- _What the task asks_:
Copy every record below exactly, leaving out any pictures.

══ Dataset content

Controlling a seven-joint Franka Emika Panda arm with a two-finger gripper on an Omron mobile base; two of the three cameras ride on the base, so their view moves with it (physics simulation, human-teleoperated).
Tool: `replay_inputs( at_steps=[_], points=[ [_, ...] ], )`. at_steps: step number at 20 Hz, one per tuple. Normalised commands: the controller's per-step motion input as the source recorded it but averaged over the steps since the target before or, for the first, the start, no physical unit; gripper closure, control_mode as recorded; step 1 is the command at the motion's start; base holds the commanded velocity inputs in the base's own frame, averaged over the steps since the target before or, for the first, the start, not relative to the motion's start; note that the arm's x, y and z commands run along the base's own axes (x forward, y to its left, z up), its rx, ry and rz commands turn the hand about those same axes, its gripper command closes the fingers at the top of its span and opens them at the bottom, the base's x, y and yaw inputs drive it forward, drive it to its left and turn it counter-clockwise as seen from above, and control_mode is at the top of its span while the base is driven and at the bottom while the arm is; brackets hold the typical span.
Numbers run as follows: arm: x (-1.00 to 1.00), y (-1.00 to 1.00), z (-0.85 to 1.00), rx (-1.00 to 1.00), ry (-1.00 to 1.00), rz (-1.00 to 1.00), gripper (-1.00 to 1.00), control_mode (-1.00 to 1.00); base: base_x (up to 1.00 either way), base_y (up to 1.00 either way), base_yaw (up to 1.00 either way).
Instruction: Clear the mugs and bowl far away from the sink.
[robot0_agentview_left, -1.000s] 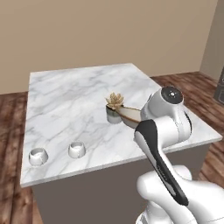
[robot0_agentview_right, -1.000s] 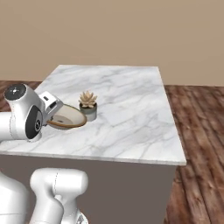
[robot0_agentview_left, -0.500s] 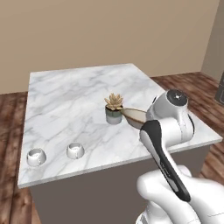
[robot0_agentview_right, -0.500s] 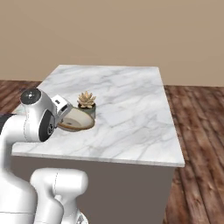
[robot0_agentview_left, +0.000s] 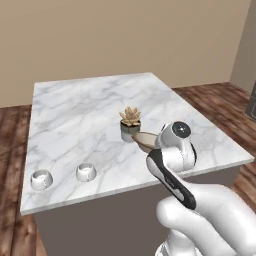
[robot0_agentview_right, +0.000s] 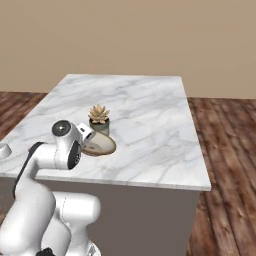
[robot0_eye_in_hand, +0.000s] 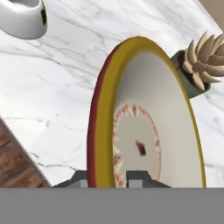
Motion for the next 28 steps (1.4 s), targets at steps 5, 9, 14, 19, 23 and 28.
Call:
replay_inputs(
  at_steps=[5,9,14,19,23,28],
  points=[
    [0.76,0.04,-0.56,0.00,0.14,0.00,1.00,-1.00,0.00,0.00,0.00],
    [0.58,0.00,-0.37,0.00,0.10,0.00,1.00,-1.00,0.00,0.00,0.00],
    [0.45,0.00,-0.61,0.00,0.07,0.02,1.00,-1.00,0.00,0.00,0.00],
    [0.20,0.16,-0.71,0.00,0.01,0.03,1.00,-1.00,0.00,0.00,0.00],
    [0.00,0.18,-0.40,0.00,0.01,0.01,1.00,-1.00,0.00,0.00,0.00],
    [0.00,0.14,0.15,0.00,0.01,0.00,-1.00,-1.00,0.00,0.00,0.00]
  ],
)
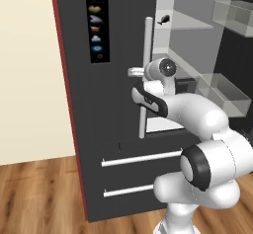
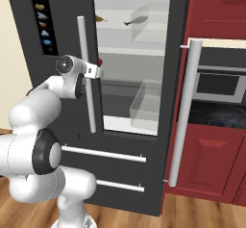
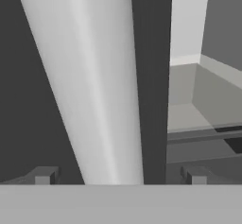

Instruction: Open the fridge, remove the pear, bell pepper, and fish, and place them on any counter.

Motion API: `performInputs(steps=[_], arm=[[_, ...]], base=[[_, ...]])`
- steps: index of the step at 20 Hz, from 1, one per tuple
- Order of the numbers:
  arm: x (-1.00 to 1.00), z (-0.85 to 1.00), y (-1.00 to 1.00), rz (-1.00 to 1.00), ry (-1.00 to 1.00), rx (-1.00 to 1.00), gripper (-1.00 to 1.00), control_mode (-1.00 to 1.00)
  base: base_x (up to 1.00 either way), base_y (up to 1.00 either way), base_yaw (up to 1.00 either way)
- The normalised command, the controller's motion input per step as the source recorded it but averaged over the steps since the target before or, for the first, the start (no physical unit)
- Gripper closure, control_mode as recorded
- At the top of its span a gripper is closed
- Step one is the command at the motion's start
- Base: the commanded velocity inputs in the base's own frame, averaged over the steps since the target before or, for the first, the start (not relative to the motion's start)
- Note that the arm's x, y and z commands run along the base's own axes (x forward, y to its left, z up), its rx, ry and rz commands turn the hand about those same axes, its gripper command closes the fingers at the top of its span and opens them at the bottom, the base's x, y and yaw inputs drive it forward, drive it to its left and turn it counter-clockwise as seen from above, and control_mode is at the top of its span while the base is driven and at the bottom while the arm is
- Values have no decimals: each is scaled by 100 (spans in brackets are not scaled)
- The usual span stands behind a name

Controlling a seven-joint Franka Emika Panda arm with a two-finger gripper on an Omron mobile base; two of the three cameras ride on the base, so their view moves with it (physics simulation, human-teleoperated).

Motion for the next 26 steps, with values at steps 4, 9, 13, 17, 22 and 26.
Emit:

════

- _Response to this exercise_:
Controlling a seven-joint Franka Emika Panda arm with a two-finger gripper on an Omron mobile base; two of the three cameras ride on the base, so their view moves with it (physics simulation, human-teleoperated).
Tool: `replay_inputs( at_steps=[_], points=[ [_, ...] ], )`. at_steps: step number at 20 Hz, one per tuple. Normalised commands: the controller's per-step motion input as the source recorded it but averaged over the steps since the target before or, for the first, the start, no physical unit; gripper closure, control_mode as recorded; step 1 is the command at the motion's start; base holds the commanded velocity inputs in the base's own frame, averaged over the steps since the target before or, for the first, the start, not relative to the motion's start; note that the arm's x, y and z commands run along the base's own axes (x forward, y to its left, z up), its rx, ry and rz commands turn the hand about those same axes, its gripper command closes the fingers at the top of its span and opens them at the bottom, the base's x, y and yaw inputs drive it forward, drive it to its left and turn it counter-clockwise as seen from above, and control_mode is at the top of its span while the base is driven and at the bottom while the arm is; brackets hold the typical span.
Numbers run as follows: arm: x (-1.00 to 1.00), y (-1.00 to 1.00), z (-0.85 to 1.00), rx (-1.00 to 1.00), ry (-1.00 to 1.00), rz (-1.00 to 1.00), gripper (-1.00 to 1.00), control_mode (-1.00 to 1.00); base: base_x (up to 1.00 either way), base_y (up to 1.00 either way), base_yaw (up to 1.00 either way).
Instruction: Clear the mugs and bowl far away from the sink.
[robot0_agentview_left, -1.000s] 
[robot0_agentview_right, -1.000s] 
[robot0_agentview_left, -0.500s] 
[robot0_agentview_right, -0.500s] 
[robot0_agentview_left, +0.000s] 
[robot0_agentview_right, +0.000s] 
[robot0_eye_in_hand, +0.000s] 
Motion for the next 28 steps (1.4 s), targets at steps 5, 9, 14, 19, 23 and 28.
Call:
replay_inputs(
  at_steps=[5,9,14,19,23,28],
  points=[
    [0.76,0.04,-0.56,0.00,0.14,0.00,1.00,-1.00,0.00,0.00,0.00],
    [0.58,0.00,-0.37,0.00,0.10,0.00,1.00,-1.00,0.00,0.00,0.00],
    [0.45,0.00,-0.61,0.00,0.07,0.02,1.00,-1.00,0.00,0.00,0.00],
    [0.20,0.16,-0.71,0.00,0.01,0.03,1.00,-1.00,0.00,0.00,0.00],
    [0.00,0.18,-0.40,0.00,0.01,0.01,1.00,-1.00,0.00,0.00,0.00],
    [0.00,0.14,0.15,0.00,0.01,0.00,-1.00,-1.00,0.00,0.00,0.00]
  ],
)

Instruction: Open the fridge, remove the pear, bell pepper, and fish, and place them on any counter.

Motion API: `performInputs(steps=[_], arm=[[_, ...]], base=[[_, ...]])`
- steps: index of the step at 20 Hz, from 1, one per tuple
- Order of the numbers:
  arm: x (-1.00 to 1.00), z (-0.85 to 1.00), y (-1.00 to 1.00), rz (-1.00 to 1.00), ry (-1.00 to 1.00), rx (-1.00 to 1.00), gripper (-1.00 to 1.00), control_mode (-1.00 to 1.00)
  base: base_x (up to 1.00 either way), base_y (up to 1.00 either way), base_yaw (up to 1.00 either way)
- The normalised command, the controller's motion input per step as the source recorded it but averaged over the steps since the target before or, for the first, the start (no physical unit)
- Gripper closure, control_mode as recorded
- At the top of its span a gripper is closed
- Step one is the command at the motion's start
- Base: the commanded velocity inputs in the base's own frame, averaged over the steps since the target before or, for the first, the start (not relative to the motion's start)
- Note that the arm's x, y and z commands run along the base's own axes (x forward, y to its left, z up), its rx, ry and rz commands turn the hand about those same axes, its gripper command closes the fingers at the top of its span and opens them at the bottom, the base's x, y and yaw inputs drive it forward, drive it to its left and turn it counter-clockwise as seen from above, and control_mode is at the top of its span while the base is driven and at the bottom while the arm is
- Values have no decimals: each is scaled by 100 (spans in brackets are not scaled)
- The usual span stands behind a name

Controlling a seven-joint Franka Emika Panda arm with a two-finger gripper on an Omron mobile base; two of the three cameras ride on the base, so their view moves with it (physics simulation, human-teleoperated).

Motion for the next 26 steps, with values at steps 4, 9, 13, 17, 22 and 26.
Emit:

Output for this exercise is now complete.